Brief ▸ Print the listing exactly as it stands. Skip every picture.

Available data ▸
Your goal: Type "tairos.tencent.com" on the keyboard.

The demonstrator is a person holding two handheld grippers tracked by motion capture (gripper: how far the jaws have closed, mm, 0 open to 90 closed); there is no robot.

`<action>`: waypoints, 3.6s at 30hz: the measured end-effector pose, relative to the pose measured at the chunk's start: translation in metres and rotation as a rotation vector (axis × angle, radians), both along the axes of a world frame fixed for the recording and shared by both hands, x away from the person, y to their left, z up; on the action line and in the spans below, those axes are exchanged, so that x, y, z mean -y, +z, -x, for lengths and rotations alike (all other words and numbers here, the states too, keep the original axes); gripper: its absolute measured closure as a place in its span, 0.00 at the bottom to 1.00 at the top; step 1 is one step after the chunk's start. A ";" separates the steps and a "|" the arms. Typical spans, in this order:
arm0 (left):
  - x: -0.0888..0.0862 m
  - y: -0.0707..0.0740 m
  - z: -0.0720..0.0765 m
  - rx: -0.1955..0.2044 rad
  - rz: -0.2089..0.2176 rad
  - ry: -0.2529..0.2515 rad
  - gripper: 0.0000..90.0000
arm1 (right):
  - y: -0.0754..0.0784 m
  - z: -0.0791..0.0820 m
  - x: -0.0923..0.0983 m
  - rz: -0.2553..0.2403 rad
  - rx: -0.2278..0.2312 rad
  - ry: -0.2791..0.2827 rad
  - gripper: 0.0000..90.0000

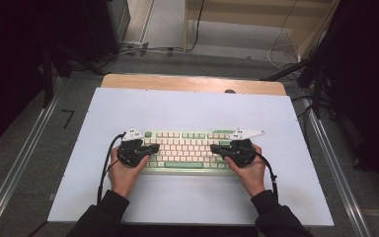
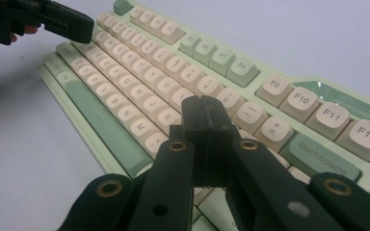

Response box ▸
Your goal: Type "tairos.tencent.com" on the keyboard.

The demonstrator is a person holding two handheld grippers tracked by motion capture (gripper: how far the jaws have closed, mm, 0 open to 90 closed); there is no robot.

`<action>`: waypoints, 3.6s at 30hz: the measured end-effector pose, relative to the pose measured at the chunk's start: translation in metres and rotation as a rotation vector (axis × angle, radians), both along the axes of a world frame fixed for the recording and shared by both hands, x away from the person, y to their left, z up; on the action line and in the spans below, those axes are exchanged, so that x, y, z mean -y, +z, -x, for lengths and rotations alike (all other words and numbers here, the states too, keep the original axes); gripper: its absolute measured closure as a place in its span, 0.00 at the bottom to 1.00 at the top; step 1 is one step after the chunk's start. A ";" separates the steps and a "|" the arms. Typical spans, in this order:
arm0 (left):
  - x: -0.0888..0.0862 m
  - y: -0.0707..0.0740 m
  - z: -0.0720..0.0765 m
  - rx: -0.1955..0.2044 rad
  - rz: -0.2089..0.2176 rad
  - ry: -0.2529..0.2515 rad
  - gripper: 0.0000..90.0000
arm1 (right):
  - y: -0.0754..0.0784 m
  - z: -0.0791..0.0820 m
  - x: -0.0923..0.0983 m
  - rz: -0.2553..0.2403 rad
  - rx: -0.2278..0.2312 rad
  - ry: -0.2791..0.2827 rad
  - gripper: 0.0000..90.0000

No other output was requested.